WORK REQUIRED:
Only the lines that hold the word "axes" are wanted from this listing.
┌─ COLLECTED MATERIAL
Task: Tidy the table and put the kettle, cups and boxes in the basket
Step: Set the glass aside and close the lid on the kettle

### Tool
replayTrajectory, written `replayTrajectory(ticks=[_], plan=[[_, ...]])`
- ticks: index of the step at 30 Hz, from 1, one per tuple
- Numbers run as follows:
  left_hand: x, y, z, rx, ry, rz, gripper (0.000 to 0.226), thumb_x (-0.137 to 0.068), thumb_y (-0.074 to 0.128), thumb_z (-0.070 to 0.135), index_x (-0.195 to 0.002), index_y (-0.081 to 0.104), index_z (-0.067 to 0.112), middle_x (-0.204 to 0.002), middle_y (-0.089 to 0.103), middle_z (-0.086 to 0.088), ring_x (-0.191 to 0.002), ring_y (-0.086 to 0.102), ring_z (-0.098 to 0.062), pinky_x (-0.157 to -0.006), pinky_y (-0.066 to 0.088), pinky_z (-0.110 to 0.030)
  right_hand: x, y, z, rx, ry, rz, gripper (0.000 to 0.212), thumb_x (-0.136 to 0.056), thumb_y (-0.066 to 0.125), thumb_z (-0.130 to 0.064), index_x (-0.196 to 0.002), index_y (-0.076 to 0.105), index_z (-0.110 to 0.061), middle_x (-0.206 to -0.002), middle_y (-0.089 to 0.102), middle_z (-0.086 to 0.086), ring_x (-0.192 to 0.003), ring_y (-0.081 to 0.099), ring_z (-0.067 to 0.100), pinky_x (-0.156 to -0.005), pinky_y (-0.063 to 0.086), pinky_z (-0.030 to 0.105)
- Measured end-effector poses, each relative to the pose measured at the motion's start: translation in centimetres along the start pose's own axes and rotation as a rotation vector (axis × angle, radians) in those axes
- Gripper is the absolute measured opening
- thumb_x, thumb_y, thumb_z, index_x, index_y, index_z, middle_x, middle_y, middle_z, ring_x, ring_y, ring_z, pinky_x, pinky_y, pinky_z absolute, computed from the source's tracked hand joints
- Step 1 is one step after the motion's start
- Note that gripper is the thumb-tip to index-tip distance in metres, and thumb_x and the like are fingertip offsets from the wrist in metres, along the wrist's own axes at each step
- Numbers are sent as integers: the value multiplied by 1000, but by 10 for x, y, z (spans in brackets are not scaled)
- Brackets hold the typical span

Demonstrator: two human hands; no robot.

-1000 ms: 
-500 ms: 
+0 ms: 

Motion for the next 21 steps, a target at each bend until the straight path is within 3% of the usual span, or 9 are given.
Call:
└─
ANSWER SECTION:
- Measured end-effector poses, each relative to the pose measured at the motion's start: translation in centimetres along the start pose's own axes and rotation as a rotation vector (axis × angle, radians) in those axes
- Note that gripper is the thumb-tip to index-tip distance in metres, and thumb_x and the like are fingertip offsets from the wrist in metres, along the wrist's own axes at each step

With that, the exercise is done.